On the Back Forty front, we were beyond dismay when every single last damn green Cherokee Purple tomato disappeared over night. The only one I found was on the path half-eaten. I was so looking forward to these tomatoes, and if it is raccoons, it will probably take a lot of work to stop them from getting to them again.

On the positive side, I harvested my first batch of butterbeans and added these to the field peas that I picked down at my mother’s farm earlier this week. (I also got enough corn from Mama’s garden that I cut two quarts off the cob.) We have lots of basil and the field peas here will probably be ready next week. The peppers are producing well and one of my potted eggplants is putting out little tender ones. I made an omelet yesterday with green peppers, Vidalia onion, eggplant, basil, and feta cheese.

Over at UNCG, they tilled up the iris bed where I have been gleaning iris leaves over the winter and planted a tree. In early July, they planted a tree. You’d think that they would have learned from the experience of all the other dead trees from their previous summer plantings, but enough said about that. It was an unsightly bed for their campus, so I suspected that it wouldn’t last much longer. I snagged some of the bulbs on my way home and planted them in the strip between the sidewalk and the street at home. I guess I’ll plant more irises because the leaves make great paper.

We put in a lot of work outside and around the house yesterday, taking advantage of the cooler temperature. Sandy is not supposed to do any outside activity when it is over 85 degrees outside. He did a lot of pruning that I can’t take care of, and we cleaned up the front porch and inside the house too, although someone who doesn’t live here probably couldn’t tell it. Now Sandy is fretting because he thought that Fun Fourth was today, and he’s ready to go play somewhere. I’m very happy at home right now - I have artwork to do, peaches to slice and put in the dehydrator, and I’m getting rid of about half my clothes to donate to charity. The studio is a wreck and I’m trying to be ruthless about getting rid of most of the stuff I’ve hoarded for collage, papermaking, and mixed media uses. No wonder my hands are a mess today.

Okay, coffee’s gone and I’m ready to start my day. When I remember that I have tomorrow off too, it makes me smile.
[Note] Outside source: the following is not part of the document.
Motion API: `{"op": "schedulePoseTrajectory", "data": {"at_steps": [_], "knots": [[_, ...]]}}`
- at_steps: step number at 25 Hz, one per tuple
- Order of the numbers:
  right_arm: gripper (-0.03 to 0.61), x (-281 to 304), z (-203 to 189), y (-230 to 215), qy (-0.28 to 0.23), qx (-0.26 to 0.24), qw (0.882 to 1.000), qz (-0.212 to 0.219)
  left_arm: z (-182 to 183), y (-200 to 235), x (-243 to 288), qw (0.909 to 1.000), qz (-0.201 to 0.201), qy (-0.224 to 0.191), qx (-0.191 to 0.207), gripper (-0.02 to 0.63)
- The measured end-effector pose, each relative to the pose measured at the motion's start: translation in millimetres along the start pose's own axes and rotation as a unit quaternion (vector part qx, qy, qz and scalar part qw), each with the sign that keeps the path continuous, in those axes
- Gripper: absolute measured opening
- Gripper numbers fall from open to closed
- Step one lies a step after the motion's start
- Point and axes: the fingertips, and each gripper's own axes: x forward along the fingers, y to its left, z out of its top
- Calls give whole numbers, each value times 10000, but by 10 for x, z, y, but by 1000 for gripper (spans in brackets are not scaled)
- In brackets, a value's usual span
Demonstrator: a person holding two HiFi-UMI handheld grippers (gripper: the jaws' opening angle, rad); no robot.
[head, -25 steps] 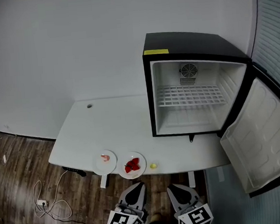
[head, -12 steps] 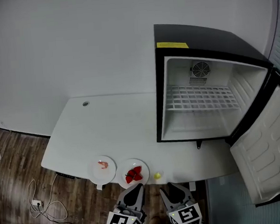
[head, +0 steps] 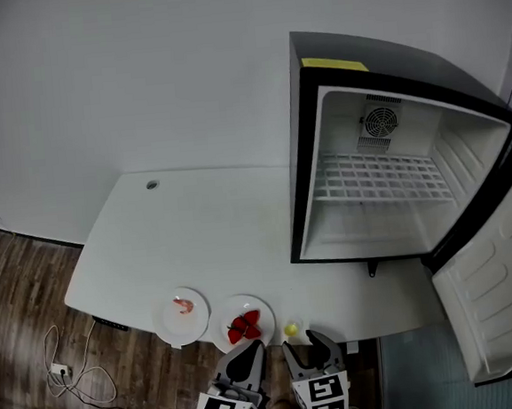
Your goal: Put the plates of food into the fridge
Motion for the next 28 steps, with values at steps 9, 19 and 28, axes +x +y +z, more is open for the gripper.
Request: {"op": "schedulePoseTrajectory", "data": {"at_steps": [9, 19, 28], "knots": [[187, 244, -45, 46, 425, 155, 9989, -137, -51, 58, -20, 10000, 48, -49, -39, 6], [186, 367, -119, 28, 667, 87, 9972, -331, -31, 157, -51, 9999, 134, -62, -73, 6], [144, 344, -114, 15, 549, 2, 9981, -267, -33, 202, -52, 9999, 123, 30, -108, 6]]}}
As usual, my garden runs behind everybody else’s garden. I do have a couple of little peppers and the tomatoes are soon to come. The lettuce is just about to bolt in the hot weather, but there are many varieties in that patch under the maple tree, so I anticipate that I will be able to harvest the kinds that tolerate heat better for a while yet. The cherries are almost completely gone except for some of the “white” cherries, which are my favorites. It looks like I will have another bumper crop of figs, which I can eat until I make myself sick!
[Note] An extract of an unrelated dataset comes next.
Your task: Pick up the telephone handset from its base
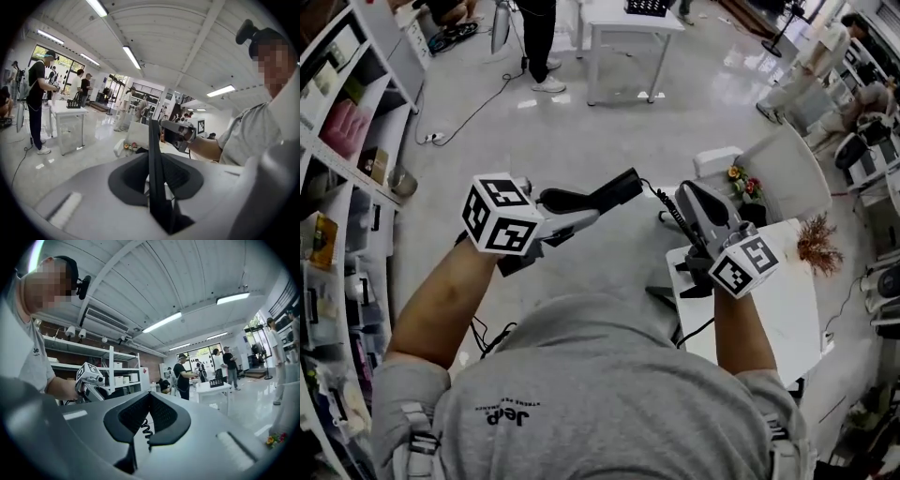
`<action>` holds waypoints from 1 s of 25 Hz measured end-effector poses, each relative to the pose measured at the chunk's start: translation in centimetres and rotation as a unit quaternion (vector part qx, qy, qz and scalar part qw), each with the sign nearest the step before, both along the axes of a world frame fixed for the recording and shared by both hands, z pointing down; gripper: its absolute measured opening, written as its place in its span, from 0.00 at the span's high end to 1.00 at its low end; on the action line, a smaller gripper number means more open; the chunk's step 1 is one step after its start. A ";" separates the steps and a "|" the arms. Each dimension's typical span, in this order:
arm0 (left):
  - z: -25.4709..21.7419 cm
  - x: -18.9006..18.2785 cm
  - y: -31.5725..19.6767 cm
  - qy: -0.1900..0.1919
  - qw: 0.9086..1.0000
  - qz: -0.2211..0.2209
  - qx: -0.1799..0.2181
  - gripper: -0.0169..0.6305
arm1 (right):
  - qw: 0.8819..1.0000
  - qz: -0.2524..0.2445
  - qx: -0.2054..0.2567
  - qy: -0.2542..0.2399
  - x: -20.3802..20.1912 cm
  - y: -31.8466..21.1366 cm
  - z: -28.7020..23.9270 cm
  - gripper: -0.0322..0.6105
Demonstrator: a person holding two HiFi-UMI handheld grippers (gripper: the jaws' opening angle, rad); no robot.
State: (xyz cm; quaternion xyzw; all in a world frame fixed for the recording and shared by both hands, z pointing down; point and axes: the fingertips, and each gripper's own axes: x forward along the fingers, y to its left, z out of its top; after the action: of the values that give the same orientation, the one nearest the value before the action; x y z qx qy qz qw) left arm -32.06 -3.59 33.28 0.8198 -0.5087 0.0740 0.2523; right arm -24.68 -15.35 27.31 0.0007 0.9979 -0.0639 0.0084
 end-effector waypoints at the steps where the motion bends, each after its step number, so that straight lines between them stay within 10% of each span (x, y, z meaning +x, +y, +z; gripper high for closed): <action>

I still need to get more butterbeans in the ground. Maybe this week in the evenings. I have the room for more and plenty of seed. It would be a shame to waste the opportunity, but my hands are going numb as I write this.

My mama was talking about picking squash last night - she doesn’t give up her garden although she says that she is going to quit at the end of every summer. She is 86 and addicted. This year her garden is much smaller, which is good. Her garden was HUGE. Now she complains about nutgrass growing three feet tall. Nutgrass seems to be a particularly hard weed to deal with. I’d love to build her some raised beds so that she won’t have to stoop, but I would need a lot of help. She is putting off cataract surgery until the garden is finished this summer. This is a woman who knows the value of growing your own food.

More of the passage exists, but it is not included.